(Work instruction)
Count every line in the data that contains the word "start", then report that number alone.
- Opening Delimiter -
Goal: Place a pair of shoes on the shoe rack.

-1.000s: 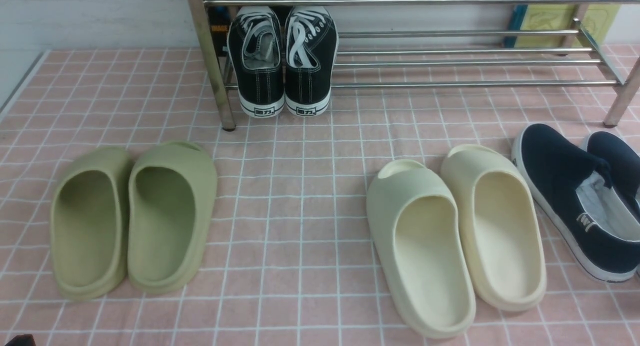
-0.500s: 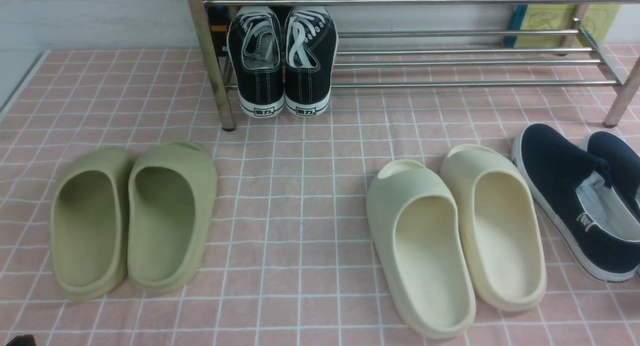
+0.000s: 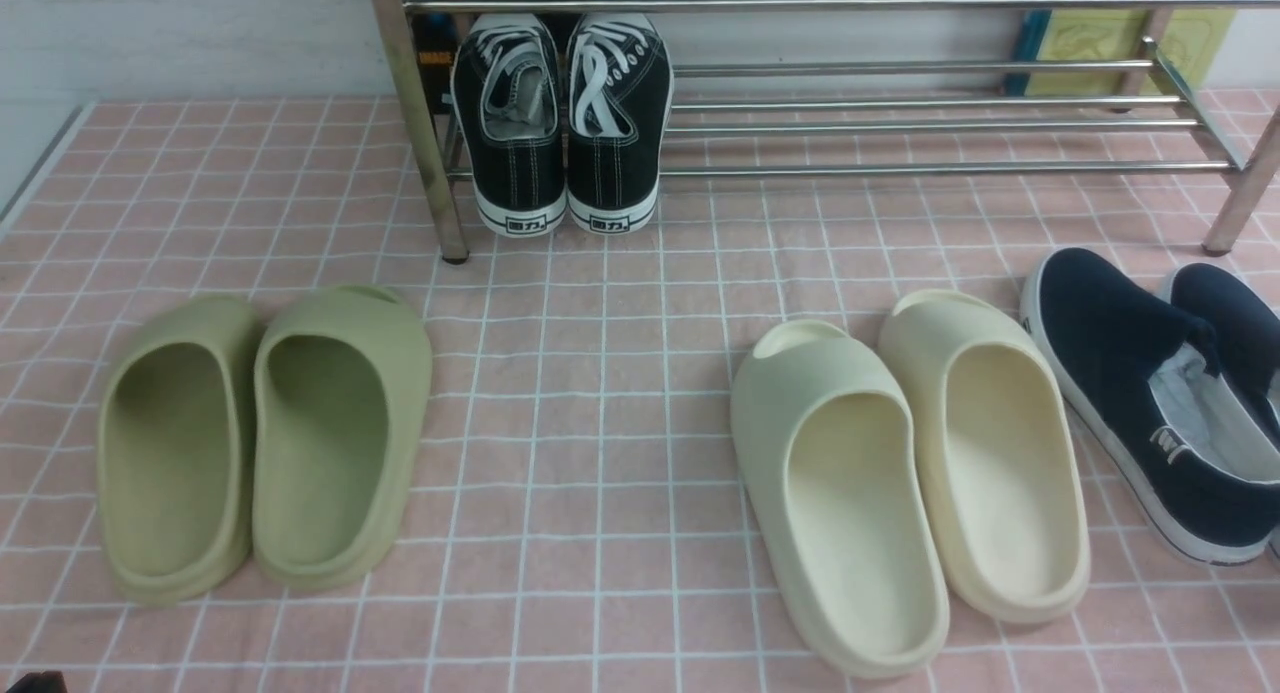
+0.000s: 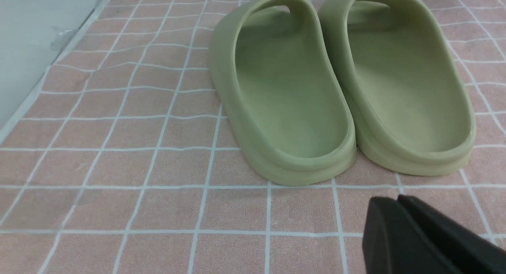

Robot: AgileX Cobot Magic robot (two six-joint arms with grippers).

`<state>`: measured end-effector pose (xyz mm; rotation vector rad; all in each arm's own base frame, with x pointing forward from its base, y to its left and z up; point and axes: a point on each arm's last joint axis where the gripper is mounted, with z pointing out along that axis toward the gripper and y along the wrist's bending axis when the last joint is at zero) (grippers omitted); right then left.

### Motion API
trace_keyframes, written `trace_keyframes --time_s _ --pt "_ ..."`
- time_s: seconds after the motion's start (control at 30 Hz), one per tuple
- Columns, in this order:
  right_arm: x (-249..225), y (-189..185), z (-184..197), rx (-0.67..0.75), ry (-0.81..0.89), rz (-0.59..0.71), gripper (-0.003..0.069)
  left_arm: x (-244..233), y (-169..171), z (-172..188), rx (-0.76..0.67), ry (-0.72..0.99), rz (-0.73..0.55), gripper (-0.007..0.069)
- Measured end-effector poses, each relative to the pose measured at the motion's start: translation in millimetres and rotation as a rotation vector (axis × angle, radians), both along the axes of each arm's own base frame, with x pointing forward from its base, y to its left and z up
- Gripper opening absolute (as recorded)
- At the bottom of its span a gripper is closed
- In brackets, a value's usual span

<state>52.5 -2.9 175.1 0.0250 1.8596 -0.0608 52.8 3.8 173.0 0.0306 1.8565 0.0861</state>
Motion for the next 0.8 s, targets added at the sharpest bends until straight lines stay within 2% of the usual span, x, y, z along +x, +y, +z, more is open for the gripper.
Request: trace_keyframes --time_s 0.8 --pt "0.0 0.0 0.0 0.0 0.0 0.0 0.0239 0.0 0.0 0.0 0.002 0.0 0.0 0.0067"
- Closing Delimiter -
(Task response)
2